For (i = 1; i < 10000; i++)
{
a[i] = i * i;
b[i] = a[i] * i;
c[i] = b[i] * i;
}
Now that's not a lot of code but with array bounds checking you add 50,000 bounds checks that do nothing useful if the arrays are of the correct size. Clearly there are uses where those bounds checks are useful, but when you care about speed they can become fairly costly.You might even want to rewrite it as because it really is faster:
For (i = 1; i < 10000; i++)
{
c[i] = i * (b[i] = i * (a[i] = i));
}
PS: Ugly c code often has a vary good reason for looking the way it does.Maybe this fix to C's Biggest Mistake, a.k.a. the 'fat pointer', is just syntactic sugar.
He suggested using "fat pointers" -- pointers along with their extent. This is similar to how many Pascal compilers treat the type "String".
Kernighan mentions Pascal strings in his article but claims the solution does not scale to other types. Walter's solution does work for all array types (but admittedly has other problems).
The exponential grow of CPU processing power has led to discard such optimizations in benefit of code simplicity. But hand held devices with limited energy, computing and storage capacity may put it back into perspective.
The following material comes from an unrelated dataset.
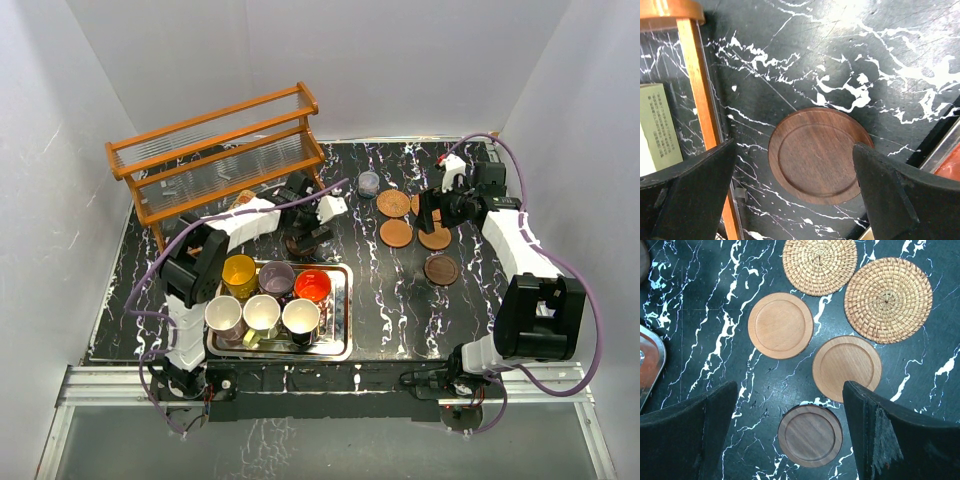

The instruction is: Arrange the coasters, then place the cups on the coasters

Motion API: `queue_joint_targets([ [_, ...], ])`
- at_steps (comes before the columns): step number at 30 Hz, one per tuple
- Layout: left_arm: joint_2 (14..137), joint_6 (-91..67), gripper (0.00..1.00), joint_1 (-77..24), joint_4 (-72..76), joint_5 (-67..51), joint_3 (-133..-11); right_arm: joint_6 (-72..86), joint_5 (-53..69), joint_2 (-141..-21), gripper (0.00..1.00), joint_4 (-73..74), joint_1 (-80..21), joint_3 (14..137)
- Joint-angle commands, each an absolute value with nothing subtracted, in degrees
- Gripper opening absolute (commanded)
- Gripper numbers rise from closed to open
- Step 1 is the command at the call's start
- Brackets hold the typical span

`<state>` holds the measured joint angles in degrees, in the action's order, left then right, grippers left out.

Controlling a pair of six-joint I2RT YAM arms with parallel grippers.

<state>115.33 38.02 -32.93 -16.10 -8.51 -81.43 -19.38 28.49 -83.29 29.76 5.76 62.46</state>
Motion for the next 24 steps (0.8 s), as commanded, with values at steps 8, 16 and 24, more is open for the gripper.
queue_joint_targets([
  [8, 118.9, 41.0, 0.99, -35.8, -20.1, -11.9, -83.4, -19.7, 29.7, -80.9, 0.86, 27.4, 6.5, 62.5],
  [16, 123.2, 41.7, 0.99, -38.9, -21.8, -13.4, -89.4, -19.8, 29.4, -81.1, 0.86, 27.4, 6.6, 62.5],
  [24, 129.2, 38.8, 0.99, -43.3, -21.1, -13.5, -96.6, -18.8, 26.9, -80.7, 0.86, 26.7, 7.4, 62.5],
])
It is a problem with our hardware.
Introducing bounds checking without introducing a penalty on array access time is impossible on our "C machines".
C/C++ are often thought of as "close to the metal" - but they are close to particular varieties of metal - those designed to run C/C++. We arrived at them through historical accident. There are many other ways to build a computer - and it is not entirely obvious that a "C architecture" is necessarily the simplest or most efficient:
That a language which is "close to the metal" is braindead is solely a consequence of braindead metal.
The "C architecture" is a universal standard, to the extent that it has become the definition of a computer to nearly everyone. This is why you will never find the phrase "C architecture" in a computer architecture textbook. And yet it is a set of specific design choices and obsolete compromises, to which there are alternatives.